Kidwai, who addressed the press conference with industrialist Onkar S. Kanwar and Ficci secretary general Alwyn Didar Singh, said that during their interactions with other business leaders, the perception about India’s business climate was not particularly praise-worthy.

“We just could not get past how Sistema has been hurt. It has coloured their thinking. It became difficult to get past that,” she said, referring to the cancellation of telecom licences awarded to the Russian company following a Supreme Court order.

“But overall, the businesses are more on a ‘wait-and-see’ mode, rather than ‘turn-off’ mode,” she said, with Kanwar adding that the upcoming general elections in India and the uncertainties over continuation of reforms was also adding to the gloomy climate.

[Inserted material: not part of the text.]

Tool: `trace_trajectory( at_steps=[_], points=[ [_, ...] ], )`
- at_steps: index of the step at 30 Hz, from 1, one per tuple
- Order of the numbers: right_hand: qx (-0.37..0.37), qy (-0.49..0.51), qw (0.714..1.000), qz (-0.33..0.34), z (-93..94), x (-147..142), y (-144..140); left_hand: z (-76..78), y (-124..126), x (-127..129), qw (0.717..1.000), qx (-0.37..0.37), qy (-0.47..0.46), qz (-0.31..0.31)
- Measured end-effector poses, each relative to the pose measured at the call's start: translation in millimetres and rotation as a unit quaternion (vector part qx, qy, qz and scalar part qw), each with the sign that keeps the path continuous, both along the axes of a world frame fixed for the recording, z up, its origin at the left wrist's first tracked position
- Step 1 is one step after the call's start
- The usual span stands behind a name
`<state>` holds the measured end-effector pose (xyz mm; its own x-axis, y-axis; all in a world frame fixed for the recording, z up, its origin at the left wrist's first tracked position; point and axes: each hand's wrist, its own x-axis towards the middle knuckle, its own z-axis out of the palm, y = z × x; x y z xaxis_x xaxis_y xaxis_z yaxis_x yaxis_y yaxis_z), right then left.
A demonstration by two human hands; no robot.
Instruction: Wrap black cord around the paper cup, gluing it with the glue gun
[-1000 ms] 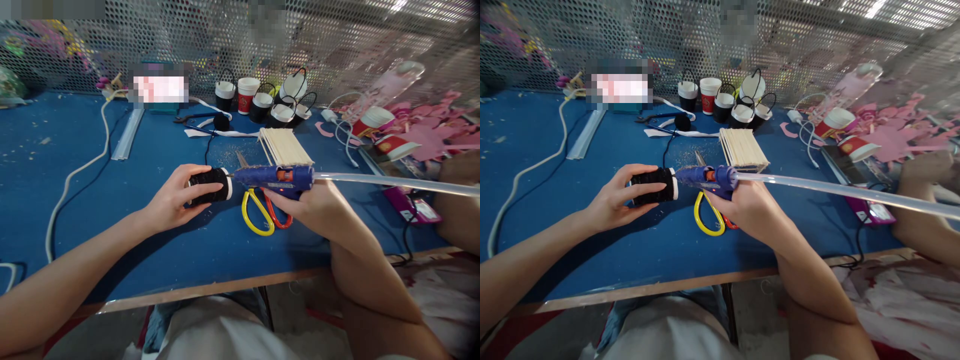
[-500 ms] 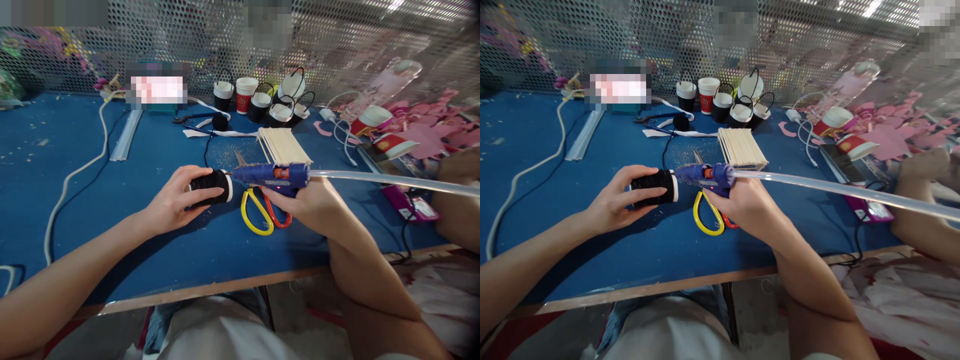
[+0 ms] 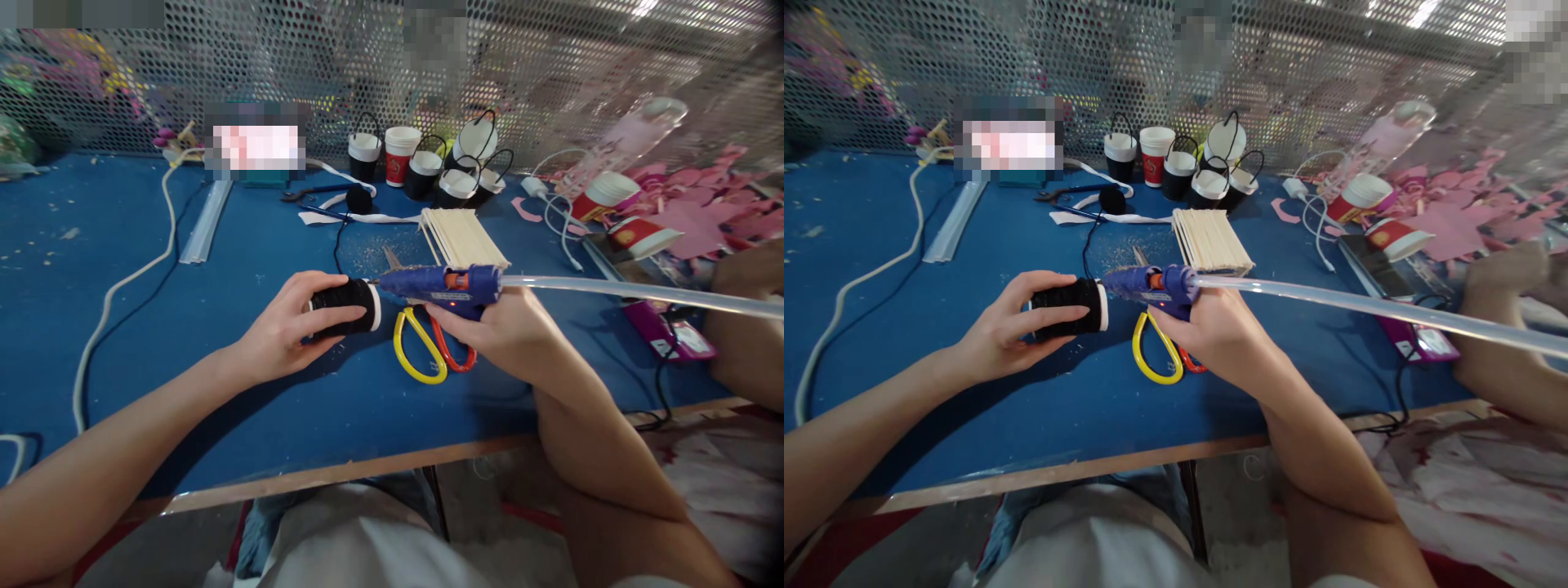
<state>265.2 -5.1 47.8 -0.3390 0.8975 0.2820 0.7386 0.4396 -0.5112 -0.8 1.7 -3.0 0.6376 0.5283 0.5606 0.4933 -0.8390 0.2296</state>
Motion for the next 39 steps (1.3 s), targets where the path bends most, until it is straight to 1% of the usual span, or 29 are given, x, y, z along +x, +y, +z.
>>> trace_trajectory(
  at_steps=[4,11,15,19,21,26,29,33,36,39],
  points=[
    [0.002,-0.007,1.0,-0.003,1.7,0.6,-2.9,-0.5,0.4,-2.0,0.998,-0.053,-0.024,0.028],
    [0.011,-0.025,1.0,-0.011,4.1,-1.8,-6.0,0.7,0.8,-3.3,0.987,-0.141,-0.068,0.043],
    [0.043,-0.065,0.997,0.014,6.3,-2.2,-7.5,-0.1,2.5,-2.3,0.981,-0.164,-0.093,0.047],
    [0.061,-0.076,0.994,0.041,7.9,-0.3,-8.7,-1.9,3.8,-1.6,0.97,-0.197,-0.134,0.055],
    [0.056,-0.083,0.994,0.046,7.8,0.4,-9.2,-1.8,3.8,-1.4,0.965,-0.214,-0.143,0.06],
    [0.022,-0.088,0.996,0.025,5.7,0.2,-10.4,0.8,1.9,-0.4,0.95,-0.261,-0.15,0.086],
    [-0.003,-0.088,0.996,0.028,6.3,-0.5,-10.6,1.1,1.2,0.2,0.932,-0.304,-0.173,0.096],
    [-0.009,-0.08,0.996,0.028,9.7,-1.9,-10.6,0.2,2.0,0.4,0.905,-0.358,-0.201,0.106],
    [-0.02,-0.083,0.996,0.038,11.6,-2.7,-10.6,-0.1,3.0,0.3,0.897,-0.373,-0.213,0.107],
    [-0.026,-0.071,0.996,0.039,11.3,-3.1,-10.2,-0.2,3.0,-0.1,0.898,-0.37,-0.212,0.11]
  ],
)
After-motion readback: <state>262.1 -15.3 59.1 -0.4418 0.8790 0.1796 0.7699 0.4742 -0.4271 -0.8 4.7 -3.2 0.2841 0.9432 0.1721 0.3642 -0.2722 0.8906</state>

As regards the proposed BRICS bank, which was agreed in principle by the finance ministers of Brazil, Russia, India, China and South Africa, Kidwai said it was an important step, since in India, for example, there was little credit available for long-gestation projects like infrastructure.

“We are still not sure how much colour will be in that but it is needed for infrastructure development. As a first step, there can at least be some credit enhancement,” she said, alluding to the lack of clarity over some crucial questions over where the proposed bank will be located and its corpus.

Kidwai also said that the business forum had decided to set up a BRICS Business Council, with five members each from each of the five member countries that will provide inputs to deepen economic linkages in the bloc.

“Our aim through this council should be to set for ourselves ambitious targets such as the one set last year to increase intra-BRICS trade to $500 billion by 2015 and then draw out a roadmap to achieve the same,” the Ficci president had said in her speech at the council meeting.

“Besides the BRICS Development Bank and the BRICS Business Council, we are also looking forward to discussions among our governments toward greater cooperation in the financial sector. There is ample scope to devise mechanisms that can be used to support each other in times of difficult market, liquidity situations.”